• resmi ilanlar
M. Cengiz Poyraz [email protected]

ANNEANNEM DEN MASALLAR KENDİ KENDİNE HANIM OLAN KIZ. ( SON )

29.01.2013 00:27:14

 

Gelecek gelir, olacak olur demişler. Nihayet hamamdan çıkılmış, giyinilip kuşanılmış. Landonlar kapıda hazır bekliyor.

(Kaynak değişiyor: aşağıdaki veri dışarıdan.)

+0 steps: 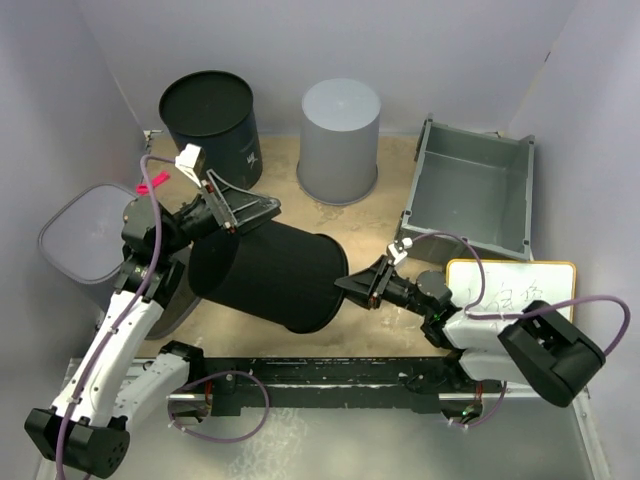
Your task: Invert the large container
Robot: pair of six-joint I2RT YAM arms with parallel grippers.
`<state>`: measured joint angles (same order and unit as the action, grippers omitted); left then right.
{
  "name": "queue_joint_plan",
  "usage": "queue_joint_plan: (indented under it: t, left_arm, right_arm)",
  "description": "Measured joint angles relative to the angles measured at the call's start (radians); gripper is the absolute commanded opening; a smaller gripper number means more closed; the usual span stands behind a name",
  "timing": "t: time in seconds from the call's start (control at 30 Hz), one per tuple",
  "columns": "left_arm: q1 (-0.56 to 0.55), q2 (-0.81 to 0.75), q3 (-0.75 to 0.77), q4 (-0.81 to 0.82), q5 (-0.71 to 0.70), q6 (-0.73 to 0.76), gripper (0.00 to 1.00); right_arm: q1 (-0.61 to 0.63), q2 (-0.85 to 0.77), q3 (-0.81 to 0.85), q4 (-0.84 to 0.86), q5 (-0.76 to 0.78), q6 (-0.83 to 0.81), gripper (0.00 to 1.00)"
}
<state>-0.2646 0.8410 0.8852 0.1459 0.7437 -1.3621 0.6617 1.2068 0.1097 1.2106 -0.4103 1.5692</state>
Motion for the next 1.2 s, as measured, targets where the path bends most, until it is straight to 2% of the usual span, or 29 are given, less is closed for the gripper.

Kız hanımlara dönüp buyurun landoncularınız bizim landonu takip etsin dedikten sonra arabacıya usulca tembihlemiş. “Sakın bizi sabah aldığın yere götürme. Boğaza yalıların olduğu yola doğru sür. Ben sana duracağın yeri söylerim.

  Onlar önde, diğer hanımlar arkalarında düşmüşler yola. Dürüye kadın kızına korkarak sormuş. Kızım ne yapıyorsun biz şimdi bu hanımları nereye götüreceğiz. Kızı; Bilmiyorum anne. Bir iştir oldu işte. Keşke bildiğimiz bekâr bir bey konağı olsaydı da oraya giriverseydik demiş.

  Annesi kızım anladım ki sen aklını yitirmişsin. Hadi bekâr beyi buldun. Peki o seni hiç ister mi? Olacak şey mi bu?

  Kızı “ anne ona her şeyi anlatır beni utandırmaması için yalvarırım. Hanımları savuşturana kadar müsaade isterim. Sonra bizde çıkar evimize gideriz.

       Annesi bu işin sonu kötüye varacak gibi ama hayırlısı. Ben böyle bekâr bir beyin konağını biliyorum. Çamaşıra gittiğim konakların birine yakın yerde. Kendisi merhum Rüknettin paşanın oğluymuş demiş.

      Kız sevinçle tamam oldu bu iş. Hadi arabacıya orayı camdan tarif ediver.

      Bunun üzerine annesi arabacıya seslenip evladım arabayı şu ilerde görünen konağın bahçesine çekiver demiş.

      Nihayet konağın bahçe kapısından dört tane landon girmiş. Hanımlar arabalardan inmeye başlamışlar.

       Konak çalışanları bu habersiz çıkagelen hanım efendileri görünce telaşlanıp şaşıra kalmışlar. Konağın güya hanımefendisi olan kız gayet kendinden emin bir eda ila hizmetkârları ve kalfa kadını paylamış.

      Ne diye şaşkın, şaşkın bakıp duruyorsunuz.  Hanım efendileri büyük salona alın sonra da soğuk şerbet ve limonata getirin.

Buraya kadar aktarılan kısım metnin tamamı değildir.